This is exactly how Skia's own SVG module implements it (see SkSVGFilterContext).

1.4 Color Space Handling for Native Lowering

When color-interpolation-filters: linearRGB, Skia's filters operate in sRGB by default. Two options:

  • Option A: Wrap the filter chain in SkColorFilters for sRGB→linear conversion on input and linear→sRGB on output. This is the simplest approach and matches the current CPU path's behavior.
  • Option B: Use SkColorSpace::MakeSRGBLinear() on the SkSurface used for the filter layer. This makes all Skia operations happen in linear space automatically.

Prefer Option B — it's more correct for complex chains and avoids per-primitive conversion overhead.

1.5 FilterRegion / Subregion Support

Current native path rejects any graph with a filterRegion (line 148). Skia's SkImageFilters::CropRect directly supports subregion clipping. Extend the eligibility check to accept filterRegion by wrapping the outermost filter in a crop rect, as already partially implemented (lines 843–847).

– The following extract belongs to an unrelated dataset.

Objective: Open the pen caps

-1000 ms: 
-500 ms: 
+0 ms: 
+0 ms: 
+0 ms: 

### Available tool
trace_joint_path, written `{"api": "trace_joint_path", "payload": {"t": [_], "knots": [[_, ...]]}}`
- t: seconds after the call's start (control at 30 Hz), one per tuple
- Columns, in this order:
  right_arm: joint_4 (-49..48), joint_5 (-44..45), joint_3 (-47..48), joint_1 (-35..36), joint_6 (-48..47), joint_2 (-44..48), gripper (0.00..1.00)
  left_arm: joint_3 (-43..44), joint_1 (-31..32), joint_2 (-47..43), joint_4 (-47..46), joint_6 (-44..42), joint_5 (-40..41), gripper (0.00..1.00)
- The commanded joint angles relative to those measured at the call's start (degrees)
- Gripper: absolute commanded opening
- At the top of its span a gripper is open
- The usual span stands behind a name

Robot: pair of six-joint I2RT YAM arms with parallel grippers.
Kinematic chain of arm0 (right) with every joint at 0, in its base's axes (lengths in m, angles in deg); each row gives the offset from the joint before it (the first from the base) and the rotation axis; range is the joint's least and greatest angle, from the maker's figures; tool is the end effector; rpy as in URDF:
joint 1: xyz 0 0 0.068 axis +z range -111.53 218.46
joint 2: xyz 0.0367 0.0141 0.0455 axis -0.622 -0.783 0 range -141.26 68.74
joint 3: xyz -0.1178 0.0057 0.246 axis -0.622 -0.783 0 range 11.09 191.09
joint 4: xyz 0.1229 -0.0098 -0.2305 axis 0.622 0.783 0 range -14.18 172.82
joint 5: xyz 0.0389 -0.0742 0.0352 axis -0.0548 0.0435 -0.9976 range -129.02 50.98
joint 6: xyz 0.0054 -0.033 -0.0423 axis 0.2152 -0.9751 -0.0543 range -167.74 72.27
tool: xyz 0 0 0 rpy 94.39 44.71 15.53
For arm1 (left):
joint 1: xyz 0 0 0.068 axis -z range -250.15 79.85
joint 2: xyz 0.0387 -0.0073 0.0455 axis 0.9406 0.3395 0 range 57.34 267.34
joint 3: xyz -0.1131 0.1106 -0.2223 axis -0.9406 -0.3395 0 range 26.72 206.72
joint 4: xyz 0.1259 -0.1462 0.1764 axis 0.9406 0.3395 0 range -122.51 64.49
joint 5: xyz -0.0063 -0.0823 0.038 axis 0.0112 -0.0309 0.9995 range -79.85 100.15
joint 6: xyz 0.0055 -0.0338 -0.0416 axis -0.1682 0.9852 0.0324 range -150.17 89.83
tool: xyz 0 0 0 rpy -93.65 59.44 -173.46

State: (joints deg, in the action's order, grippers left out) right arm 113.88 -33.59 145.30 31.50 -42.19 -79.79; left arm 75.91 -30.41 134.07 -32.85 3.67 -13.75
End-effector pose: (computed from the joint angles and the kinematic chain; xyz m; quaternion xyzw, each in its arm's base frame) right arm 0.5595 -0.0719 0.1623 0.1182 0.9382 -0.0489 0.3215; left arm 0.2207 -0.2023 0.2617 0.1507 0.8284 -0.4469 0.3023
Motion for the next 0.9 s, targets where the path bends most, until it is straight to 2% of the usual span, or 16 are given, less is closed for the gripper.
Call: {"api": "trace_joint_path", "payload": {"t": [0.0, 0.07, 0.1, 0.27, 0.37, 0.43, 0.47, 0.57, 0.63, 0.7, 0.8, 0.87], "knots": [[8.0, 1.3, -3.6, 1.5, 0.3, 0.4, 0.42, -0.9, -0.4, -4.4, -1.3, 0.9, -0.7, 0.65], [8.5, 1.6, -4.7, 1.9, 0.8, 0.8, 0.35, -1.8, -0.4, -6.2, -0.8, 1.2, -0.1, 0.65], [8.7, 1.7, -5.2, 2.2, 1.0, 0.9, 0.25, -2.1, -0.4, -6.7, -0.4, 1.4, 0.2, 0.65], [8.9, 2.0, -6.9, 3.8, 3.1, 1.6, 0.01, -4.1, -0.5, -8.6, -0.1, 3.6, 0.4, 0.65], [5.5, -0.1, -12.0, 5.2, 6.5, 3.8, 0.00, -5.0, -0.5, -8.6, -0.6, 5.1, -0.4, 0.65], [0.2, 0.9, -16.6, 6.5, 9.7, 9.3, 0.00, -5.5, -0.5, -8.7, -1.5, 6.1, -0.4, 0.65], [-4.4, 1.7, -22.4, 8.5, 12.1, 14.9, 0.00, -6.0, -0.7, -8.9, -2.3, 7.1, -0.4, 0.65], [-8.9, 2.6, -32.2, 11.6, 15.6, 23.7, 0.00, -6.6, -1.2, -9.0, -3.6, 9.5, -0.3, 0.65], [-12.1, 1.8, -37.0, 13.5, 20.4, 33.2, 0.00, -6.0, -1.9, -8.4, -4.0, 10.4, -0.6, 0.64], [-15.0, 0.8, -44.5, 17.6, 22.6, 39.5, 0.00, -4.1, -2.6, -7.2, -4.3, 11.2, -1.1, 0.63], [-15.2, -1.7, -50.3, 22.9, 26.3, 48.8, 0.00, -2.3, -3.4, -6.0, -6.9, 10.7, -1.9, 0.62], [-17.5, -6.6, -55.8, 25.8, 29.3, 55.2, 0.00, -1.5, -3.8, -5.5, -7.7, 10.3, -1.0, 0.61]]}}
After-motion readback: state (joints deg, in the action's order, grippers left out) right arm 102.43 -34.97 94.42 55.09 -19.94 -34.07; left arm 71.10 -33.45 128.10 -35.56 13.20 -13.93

Part 2: tiny-skia CPU Optimization

The TinySkia backend must stand on its own as a viable renderer — not a "fallback" that's 70× slower. Target: within 1.5× of the Skia backend for equivalent workloads (Donner Splash: ~300ms vs Skia's ~200ms). This requires a ~47× improvement from the current 14s baseline.

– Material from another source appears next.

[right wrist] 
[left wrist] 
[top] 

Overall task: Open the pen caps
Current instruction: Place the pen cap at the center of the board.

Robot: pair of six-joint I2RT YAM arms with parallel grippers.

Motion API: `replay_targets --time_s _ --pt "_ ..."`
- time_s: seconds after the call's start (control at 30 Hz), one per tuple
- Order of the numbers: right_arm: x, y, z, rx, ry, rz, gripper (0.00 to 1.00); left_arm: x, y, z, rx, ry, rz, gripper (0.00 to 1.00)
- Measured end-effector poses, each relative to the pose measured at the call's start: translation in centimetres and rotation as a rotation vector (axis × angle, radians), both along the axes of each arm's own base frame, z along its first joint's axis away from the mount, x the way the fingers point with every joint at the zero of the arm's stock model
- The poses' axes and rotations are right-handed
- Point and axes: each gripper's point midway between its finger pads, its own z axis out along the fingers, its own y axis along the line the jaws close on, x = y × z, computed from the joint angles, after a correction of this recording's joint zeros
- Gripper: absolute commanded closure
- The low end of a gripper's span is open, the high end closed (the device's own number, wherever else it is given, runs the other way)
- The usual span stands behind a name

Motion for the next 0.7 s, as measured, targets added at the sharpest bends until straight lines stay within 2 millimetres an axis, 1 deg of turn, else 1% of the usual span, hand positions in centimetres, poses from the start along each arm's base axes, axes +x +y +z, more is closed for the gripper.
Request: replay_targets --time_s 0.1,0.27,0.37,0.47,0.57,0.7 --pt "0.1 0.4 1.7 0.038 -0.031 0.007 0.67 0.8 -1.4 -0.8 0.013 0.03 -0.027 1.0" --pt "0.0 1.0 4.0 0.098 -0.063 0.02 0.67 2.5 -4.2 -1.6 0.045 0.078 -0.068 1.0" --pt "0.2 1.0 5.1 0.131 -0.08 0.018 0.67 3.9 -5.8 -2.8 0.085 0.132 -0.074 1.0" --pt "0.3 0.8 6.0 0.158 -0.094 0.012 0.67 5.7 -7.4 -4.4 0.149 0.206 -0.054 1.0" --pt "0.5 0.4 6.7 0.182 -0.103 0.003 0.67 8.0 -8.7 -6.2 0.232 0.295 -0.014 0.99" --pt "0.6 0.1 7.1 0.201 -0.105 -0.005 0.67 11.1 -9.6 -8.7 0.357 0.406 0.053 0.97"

2.1 Gaussian Blur — Algorithmic Improvements

Current implementation: third_party/tiny-skia-cpp/src/tiny_skia/filter/GaussianBlur.cpp

The current blur is a direct convolution: for each pixel, for each channel, multiply-accumulate across the kernel. This is O(w × h × kernelSize × 4 channels) per pass.

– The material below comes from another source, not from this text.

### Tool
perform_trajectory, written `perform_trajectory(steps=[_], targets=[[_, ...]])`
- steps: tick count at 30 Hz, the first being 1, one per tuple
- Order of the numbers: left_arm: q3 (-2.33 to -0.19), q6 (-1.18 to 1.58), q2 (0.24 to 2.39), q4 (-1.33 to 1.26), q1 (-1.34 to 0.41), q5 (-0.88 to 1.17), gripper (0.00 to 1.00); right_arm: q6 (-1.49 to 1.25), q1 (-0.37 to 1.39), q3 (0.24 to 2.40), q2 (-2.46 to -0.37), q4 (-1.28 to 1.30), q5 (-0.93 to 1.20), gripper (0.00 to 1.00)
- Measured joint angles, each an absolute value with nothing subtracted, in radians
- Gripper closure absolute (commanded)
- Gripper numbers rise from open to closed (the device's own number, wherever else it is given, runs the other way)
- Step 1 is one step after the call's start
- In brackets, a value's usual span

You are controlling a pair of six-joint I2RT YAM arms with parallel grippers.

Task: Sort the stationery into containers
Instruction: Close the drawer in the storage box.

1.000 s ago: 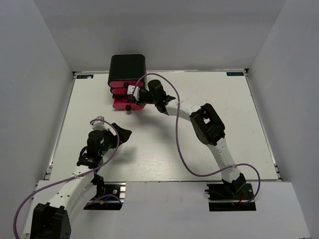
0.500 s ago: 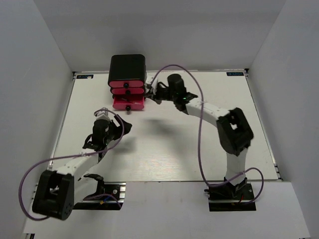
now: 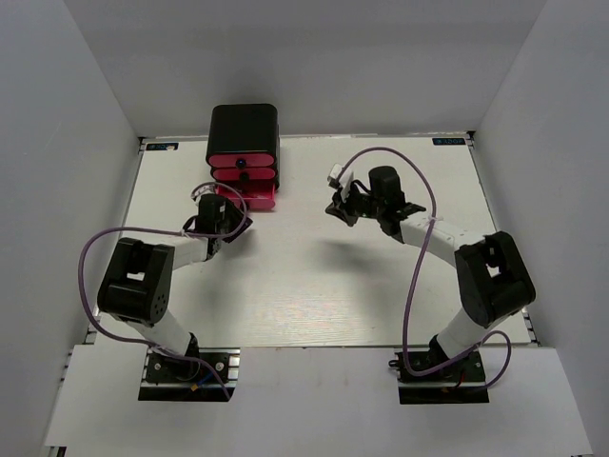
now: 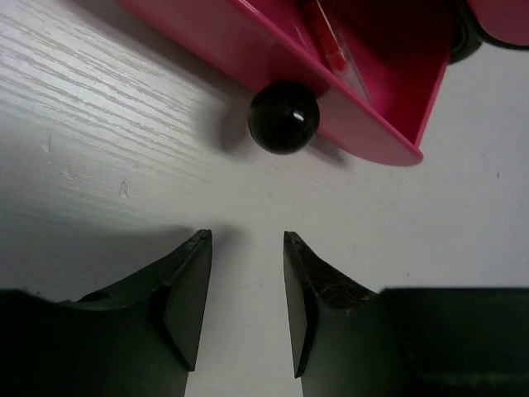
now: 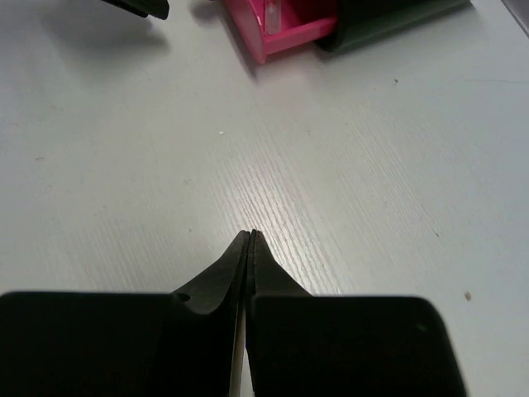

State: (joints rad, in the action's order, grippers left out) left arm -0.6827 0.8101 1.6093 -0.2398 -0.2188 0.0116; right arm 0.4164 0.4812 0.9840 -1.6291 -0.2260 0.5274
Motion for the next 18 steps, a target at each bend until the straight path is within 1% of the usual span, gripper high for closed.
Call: perform_trajectory(steps=[9, 18], targets=[[-0.867, 0.949, 1.712, -0.043, -0.219, -0.122, 0.5, 0.374, 0.425, 0.978, -1.591, -0.244, 0.551, 1.0], [-0.949, 1.05, 1.785, 0.049, -0.218, -0.203, 0.5, 0.355, 0.389, 0.95, -1.578, -0.258, 0.566, 1.0]])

2.1.1 Running-Sum Box Blur

For σ ≥ 2.0, the code already uses a box-kernel approximation (3–4 convolved box filters). Box blurs are eligible for the running sum optimization:

// Instead of:
for each pixel x:
sum = 0
for each kernel tap k:
sum += src[x + k]
dst[x] = sum / width
// Use:
sum = initial_window_sum
for each pixel x:
sum += src[x + radius] // add entering pixel
sum -= src[x - radius - 1] // remove leaving pixel
dst[x] = sum / width

This reduces the horizontal pass from O(w × kernelSize) to O(w) per row — a massive speedup for large sigma values. The same applies to the vertical pass.

Implementation notes:

  • Edge mode handling complicates the running sum (need to resolve entering/leaving pixels). For EdgeMode::None (transparent black outside), this simplifies to conditional adds.
  • For EdgeMode::Duplicate, clamp the entering/leaving indices.
  • Each box pass already has its own kernel, so iterate the running sum 3–4 times.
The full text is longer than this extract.